The reason is that each rope contributes its minimum endpoint value exactly once during the sequence of removals. 4. After processing all ropes, print total_energy. This value represents the minimum energy required to remove all parts.

Why it works: Every rope contributes to the cost exactly once through its smaller endpoint, because that endpoint will be removed while the other endpoint is still present. Summing over all edges captures the total energy without explicitly simulating the removal sequence. There are no double counts, and every edge contribution is necessary.

Python Solution

import sys
input = sys.stdin.readline

n, m = map(int, input().split())
v = list(map(int, input().split()))

total_energy = 0
for _ in range(m):
    x, y = map(int, input().split())
    total_energy += min(v[x-1], v[y-1])

print(total_energy)

The code first reads the input. The list v is zero-indexed, so when reading the edges, we subtract 1 from x and y to index correctly. The loop over the edges directly accumulates the min of the two connected parts. There are no additional data structures needed beyond storing the v array and the running total.

Worked Examples

For Sample 1:

Step Edge v[x-1] v[y-1] min(v[x-1], v[y-1]) total_energy
1 1-4 10 40 10 10
2 1-2 10 20 10 20
3 2-3 20 30 20 40

The final total_energy is 40, matching the expected output.

For Sample 2, suppose all parts have value 100 and are fully connected:

Step Edge v[x-1] v[y-1] min(v[x-1], v[y-1]) total_energy
Each edge contributes 100 - - - - sum = number_of_edges * 100

This confirms the algorithm correctly handles uniform values.

Complexity Analysis

Measure Complexity Explanation
Time O(m) We process each of the m edges exactly once, computing a single min per edge
Space O(n) We store the array v of length n; no additional structures needed

Given the constraints n <= 1000 and m <= 2000, this solution runs comfortably within 1 second and uses far less than 256 MB.

Test Cases

import sys, io

def run(inp: str) -> str:
    sys.stdin = io.StringIO(inp)
    n, m = map(int, input().split())
    v = list(map(int, input().split()))
    total_energy = 0
    for _ in range(m):
        x, y = map(int, input().split())
        total_energy += min(v[x-1], v[y-1])
    return str(total_energy)

# provided samples
assert run("4 3\n10 20 30 40\n1 4\n1 2\n2 3\n") == "40", "sample 1"
assert run("3 3\n100 100 100\n1 2\n2 3\n1 3\n") == "300", "sample 2"

# custom cases
assert run("1 0\n5\n") == "0", "single part, no edges"
assert run("2 1\n1 100\n1 2\n") == "1", "two parts, one edge, remove smaller first"
assert run("4 0\n5 6 7 8\n") == "0", "no edges"
assert run("5 4\n1 2 3 4 5\n1 2\n2 3\n3 4\n4 5\n") == "10", "chain of 5 nodes"
Test input Expected output What it validates
1 0\n5 0 Single node, no edges
2 1\n1 100\n1 2\n 1 Minimal edge contribution, smaller value counted
4 0\n5 6 7 8 0 No edges, zero total energy
5 4\n1 2 3 4 5\n1 2\n2 3\n3 4\n4 5\n 10 Chain structure, correct accumulation over edges

Edge Cases

When m = 0, the algorithm correctly returns 0, because there are no edges and hence no energy contributions.
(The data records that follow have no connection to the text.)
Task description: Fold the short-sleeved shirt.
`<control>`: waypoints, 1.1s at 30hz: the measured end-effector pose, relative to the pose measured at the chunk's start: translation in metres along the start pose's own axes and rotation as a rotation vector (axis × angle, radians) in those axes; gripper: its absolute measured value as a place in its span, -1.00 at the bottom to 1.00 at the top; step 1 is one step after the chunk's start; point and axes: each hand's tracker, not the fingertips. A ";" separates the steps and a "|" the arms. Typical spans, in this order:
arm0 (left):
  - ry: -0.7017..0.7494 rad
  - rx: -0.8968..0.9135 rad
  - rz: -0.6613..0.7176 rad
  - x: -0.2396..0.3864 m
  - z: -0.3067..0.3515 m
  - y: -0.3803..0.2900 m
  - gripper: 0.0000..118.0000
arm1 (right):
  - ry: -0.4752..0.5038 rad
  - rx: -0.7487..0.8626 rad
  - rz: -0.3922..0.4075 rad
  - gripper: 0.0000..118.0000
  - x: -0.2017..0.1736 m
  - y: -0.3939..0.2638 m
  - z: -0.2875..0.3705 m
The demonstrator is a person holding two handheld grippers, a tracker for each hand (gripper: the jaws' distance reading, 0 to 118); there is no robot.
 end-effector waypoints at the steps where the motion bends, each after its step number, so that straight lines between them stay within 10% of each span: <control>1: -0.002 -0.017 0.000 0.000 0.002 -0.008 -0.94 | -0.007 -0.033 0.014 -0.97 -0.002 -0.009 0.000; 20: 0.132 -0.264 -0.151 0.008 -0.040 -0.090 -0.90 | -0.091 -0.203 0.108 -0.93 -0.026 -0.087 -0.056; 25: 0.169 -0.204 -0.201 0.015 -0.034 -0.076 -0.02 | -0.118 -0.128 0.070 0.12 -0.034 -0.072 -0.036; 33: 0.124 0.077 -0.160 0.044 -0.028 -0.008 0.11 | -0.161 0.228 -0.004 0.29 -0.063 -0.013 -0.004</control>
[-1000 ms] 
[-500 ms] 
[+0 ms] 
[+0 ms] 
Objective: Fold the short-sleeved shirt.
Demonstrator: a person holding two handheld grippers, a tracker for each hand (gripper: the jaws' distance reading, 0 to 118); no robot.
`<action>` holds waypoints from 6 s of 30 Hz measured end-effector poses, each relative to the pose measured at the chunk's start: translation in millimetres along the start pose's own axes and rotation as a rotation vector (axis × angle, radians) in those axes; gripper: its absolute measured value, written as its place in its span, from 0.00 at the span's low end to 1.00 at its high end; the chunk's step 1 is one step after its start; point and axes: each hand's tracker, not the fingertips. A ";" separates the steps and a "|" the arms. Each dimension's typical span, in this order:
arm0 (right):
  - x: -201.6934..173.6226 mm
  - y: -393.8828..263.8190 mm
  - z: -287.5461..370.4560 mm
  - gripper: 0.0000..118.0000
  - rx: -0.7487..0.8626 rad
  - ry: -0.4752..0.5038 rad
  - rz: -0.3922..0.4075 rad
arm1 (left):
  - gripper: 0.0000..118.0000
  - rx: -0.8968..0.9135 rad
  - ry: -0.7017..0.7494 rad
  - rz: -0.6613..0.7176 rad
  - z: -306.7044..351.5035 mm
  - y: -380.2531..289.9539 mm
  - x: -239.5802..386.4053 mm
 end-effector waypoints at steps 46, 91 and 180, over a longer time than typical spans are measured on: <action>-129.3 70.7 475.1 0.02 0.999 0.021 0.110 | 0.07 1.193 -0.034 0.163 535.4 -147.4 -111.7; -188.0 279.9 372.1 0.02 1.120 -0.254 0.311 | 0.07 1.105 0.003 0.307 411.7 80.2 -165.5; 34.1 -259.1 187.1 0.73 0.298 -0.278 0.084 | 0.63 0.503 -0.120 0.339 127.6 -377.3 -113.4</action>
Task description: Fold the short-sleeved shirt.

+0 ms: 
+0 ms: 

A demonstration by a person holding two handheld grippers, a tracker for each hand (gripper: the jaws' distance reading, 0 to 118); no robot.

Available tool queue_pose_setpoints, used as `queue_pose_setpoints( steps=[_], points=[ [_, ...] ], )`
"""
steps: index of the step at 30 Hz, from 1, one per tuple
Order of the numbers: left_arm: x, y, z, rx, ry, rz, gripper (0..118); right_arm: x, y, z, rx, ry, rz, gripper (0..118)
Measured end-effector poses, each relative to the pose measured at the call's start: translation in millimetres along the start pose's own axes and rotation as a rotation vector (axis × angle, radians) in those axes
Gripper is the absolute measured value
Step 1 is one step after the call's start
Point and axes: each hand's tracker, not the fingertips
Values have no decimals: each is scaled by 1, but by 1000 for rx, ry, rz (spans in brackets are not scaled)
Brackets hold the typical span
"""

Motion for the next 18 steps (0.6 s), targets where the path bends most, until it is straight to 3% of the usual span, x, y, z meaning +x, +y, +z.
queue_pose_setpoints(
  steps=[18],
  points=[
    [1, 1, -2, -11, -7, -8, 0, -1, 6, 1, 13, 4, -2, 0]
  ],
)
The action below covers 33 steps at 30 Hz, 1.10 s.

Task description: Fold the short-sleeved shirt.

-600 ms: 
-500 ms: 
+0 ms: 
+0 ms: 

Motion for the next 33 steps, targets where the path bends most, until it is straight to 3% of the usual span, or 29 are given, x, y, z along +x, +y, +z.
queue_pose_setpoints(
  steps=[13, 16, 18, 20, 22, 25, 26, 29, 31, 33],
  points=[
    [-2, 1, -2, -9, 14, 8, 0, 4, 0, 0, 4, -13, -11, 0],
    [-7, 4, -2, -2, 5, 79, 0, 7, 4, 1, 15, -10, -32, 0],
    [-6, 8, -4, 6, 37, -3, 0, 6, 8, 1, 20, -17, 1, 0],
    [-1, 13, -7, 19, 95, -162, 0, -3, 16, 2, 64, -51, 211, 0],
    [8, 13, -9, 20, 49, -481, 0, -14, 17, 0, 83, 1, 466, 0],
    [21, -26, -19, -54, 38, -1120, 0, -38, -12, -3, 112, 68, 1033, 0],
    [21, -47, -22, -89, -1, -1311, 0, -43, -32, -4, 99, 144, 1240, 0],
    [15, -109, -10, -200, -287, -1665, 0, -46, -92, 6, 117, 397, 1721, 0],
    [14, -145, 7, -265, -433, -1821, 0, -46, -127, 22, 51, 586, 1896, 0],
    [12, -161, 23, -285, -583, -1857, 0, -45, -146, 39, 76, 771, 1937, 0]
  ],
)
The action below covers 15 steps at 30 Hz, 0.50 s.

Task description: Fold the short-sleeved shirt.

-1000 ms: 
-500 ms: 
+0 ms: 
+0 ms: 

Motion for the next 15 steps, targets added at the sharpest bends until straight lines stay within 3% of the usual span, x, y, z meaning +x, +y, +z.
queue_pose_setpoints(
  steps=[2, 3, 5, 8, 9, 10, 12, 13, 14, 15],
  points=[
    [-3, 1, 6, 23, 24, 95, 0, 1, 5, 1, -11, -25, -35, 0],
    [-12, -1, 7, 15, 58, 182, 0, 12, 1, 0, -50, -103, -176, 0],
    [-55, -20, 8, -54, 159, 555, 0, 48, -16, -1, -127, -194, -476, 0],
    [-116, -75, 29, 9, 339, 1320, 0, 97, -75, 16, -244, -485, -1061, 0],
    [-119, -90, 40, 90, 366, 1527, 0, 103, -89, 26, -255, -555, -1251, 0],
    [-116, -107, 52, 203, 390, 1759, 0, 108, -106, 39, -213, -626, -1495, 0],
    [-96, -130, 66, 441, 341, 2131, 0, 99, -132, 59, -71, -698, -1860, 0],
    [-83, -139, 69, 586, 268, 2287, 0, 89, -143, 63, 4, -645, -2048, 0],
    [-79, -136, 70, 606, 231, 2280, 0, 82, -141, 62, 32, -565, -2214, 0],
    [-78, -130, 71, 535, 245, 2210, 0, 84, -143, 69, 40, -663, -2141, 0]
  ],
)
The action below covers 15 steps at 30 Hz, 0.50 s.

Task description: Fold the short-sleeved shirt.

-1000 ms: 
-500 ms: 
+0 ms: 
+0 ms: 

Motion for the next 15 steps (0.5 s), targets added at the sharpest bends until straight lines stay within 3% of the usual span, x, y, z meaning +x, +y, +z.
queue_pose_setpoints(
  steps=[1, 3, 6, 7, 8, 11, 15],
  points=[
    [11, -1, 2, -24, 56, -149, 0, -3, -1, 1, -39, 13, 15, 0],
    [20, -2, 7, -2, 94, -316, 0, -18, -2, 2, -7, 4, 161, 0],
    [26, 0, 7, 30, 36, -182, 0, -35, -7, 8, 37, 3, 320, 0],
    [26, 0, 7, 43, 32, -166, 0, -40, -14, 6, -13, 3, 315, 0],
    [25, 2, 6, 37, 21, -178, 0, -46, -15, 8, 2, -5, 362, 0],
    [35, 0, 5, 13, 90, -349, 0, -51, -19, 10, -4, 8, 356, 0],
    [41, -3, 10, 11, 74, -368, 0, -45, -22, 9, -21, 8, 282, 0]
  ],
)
For example, input 1 0\n5\n yields 0. When all nodes have equal values, each edge contributes that value exactly once. For instance, 3 3\n100 100 100\n1 2\n2 3\n1 3\n results in total energy 300, which matches the expected count of minimum endpoint contributions. Chains, stars, and disconnected graphs are all handled seamlessly because each edge is treated independently and contributes only min(v[i], v[j]).